# What's the dumbest thing u've done?



## waruikazi (Nov 4, 2006)

Well maybe not the dumbest thing i have done, but certainly right up there. I got drunk last night and i bought a puppy. What the hell should i do with a puppy???? Why would some one offer a puppy to a drunk bloke?? For Gods sake!

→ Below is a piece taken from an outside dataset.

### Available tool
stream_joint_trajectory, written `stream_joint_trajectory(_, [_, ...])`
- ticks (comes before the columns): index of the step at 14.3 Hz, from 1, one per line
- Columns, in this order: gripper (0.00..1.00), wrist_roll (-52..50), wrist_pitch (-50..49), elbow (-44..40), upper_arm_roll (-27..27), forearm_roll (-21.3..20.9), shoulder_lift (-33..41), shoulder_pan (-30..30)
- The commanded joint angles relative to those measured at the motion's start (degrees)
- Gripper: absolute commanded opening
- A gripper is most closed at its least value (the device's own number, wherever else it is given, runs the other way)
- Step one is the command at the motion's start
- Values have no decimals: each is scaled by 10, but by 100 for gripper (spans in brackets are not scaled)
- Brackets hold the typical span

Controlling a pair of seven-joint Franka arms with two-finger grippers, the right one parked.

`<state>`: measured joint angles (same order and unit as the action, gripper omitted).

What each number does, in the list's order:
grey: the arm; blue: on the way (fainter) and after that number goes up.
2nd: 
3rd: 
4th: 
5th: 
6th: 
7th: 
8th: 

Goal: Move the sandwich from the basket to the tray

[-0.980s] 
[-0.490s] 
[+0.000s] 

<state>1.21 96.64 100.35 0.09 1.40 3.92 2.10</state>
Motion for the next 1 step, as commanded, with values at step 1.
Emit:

Now i invite you to share the stupid things u have all done. Bet ya can't top this!

But how cute is it?!?!?


----------



## Mysnakeau (Nov 4, 2006)

waruikazi said:


> Well maybe not the dumbest thing i have done, but certainly right up there. I got drunk last night and i bought a puppy. What the hell should i do with a puppy???? Why would some one offer a puppy to a drunk bloke?? For Gods sake!
> 
> Now i invite you to share the stupid things u have all done. Bet ya can't top this!
> 
> But how cute is it?!?!?



:lol: Why would someone offer a puppy to a drunk you ask? Because you were easy target for some quick bucks....hahahahaha.


----------



## Snake Catcher Victoria (Nov 4, 2006)

very cute gordo,did the enclosure come with it


----------



## Mysnakeau (Nov 4, 2006)

I cried theft of a baby guinea pig from my shop only to realise that I threw the poor thing in the bin. I must have rolled him up in the newspaper and chucked him out. I found him a couple days later running around amongst the rubbish out the back. Poor little thing only a week old so back to Mum he goes & doing really well.
K.


----------



## rumpig (Nov 4, 2006)

nice one mate you were well done ...lol.......................


----------



## jordo (Nov 4, 2006)

:lol: Gordo that is brilliant :lol: I've often woken up with something foreign on the floor but a puppy, that's just too good :lol: you've made my day 
What now? Are you going to keep it?
btw its so cute


----------



## dynea (Nov 4, 2006)

Ummmm, well, I think your enclosure is a bit small. LOL
Very cute though. 
Girl/boy?
breed?
Food (scrubby)?
Name?


----------



## SlothHead (Nov 4, 2006)

Got really drunk and when i awoke i was married 

SSSShhhhh 

The wife is coming


----------



## adbacus (Nov 4, 2006)

As a stupid 17 year old, I wanted to go out and catch up with the GF but was tasked to mow the lawn in the back yard. In my haste I didn't bother to pick up the grapefruit that had fallen from the tree and decided to run them over with the lawnmower. As I didn't have a weed catcher on the back, three huge grapefruit launched themselves consecutively from the back right into my groin.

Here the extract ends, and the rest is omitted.